Mayor of Tallulah, Louisiana
- In office July 1, 1986 – July 1, 1990
- Preceded by: Leander A. "Doc" Anthony
- Succeeded by: Donald E. Walker

Personal details
- Born: January 24, 1918 Tallulah, Louisiana, U.S.
- Died: September 24, 1999 (aged 81)
- Resting place: Oakwood Cemetery in Tallulah, Louisiana
- Party: Democratic
- Spouse: Myrtle Washington Wyche
- Children: 2
- Occupation: Barber; Government official

= Zelma Wyche =

American politician

Zelma Charles Wyche (January 24, 1918 - September 24, 1999) was an African-American veteran of World War II, civil rights activist, and later an elected politician in Tallulah, the parish seat of Madison Parish in northeastern Louisiana.

In 1962 Wyche and other plaintiffs won a civil suit against the local registrar and state government, and were able to register to vote. He encouraged other Black residents in town to register. Beginning in 1969, and following passage of the Voting Rights Act of 1965, Wyche was elected to the local office of police chief of the city; he was reelected and served eleven years. In 1986 he was elected as mayor of Tallulah, serving one term until 1990.

After decades as a grassroots organizer, Wyche began to receive national attention for his work to dismantle racial segregation.
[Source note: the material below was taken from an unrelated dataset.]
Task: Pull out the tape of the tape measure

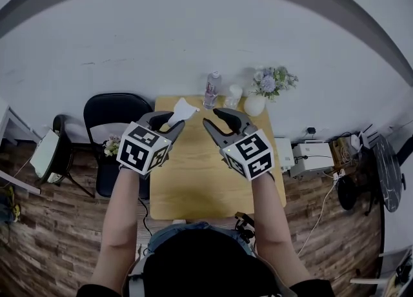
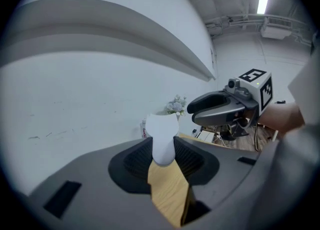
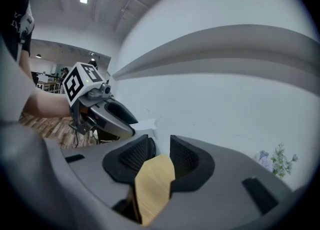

In January 1970, six months after he was elected as Tallulah police chief, Ebony Magazine featured him in the article, "Black Lawman in KKK Territory." This was a reference to the Tallulah branch of the Ku Klux Klan, whose numerous local chapters fought desegregation in the American South. Until Wyche became police chief, he had earned his living as a barber.

==Early life and education==
Wyche was born in 1918 and raised in Tallulah, Louisiana, where he attended segregated schools. Both the city and parish were majority black, the center of an agricultural area, but African Americans were largely disfranchised for decades into the mid-20th century, as they were throughout most of the Jim Crow South. Wyche studied and became a barber, which could offer a decent living. When he was in his 20s, he enlisted in the US Army and served during World War II.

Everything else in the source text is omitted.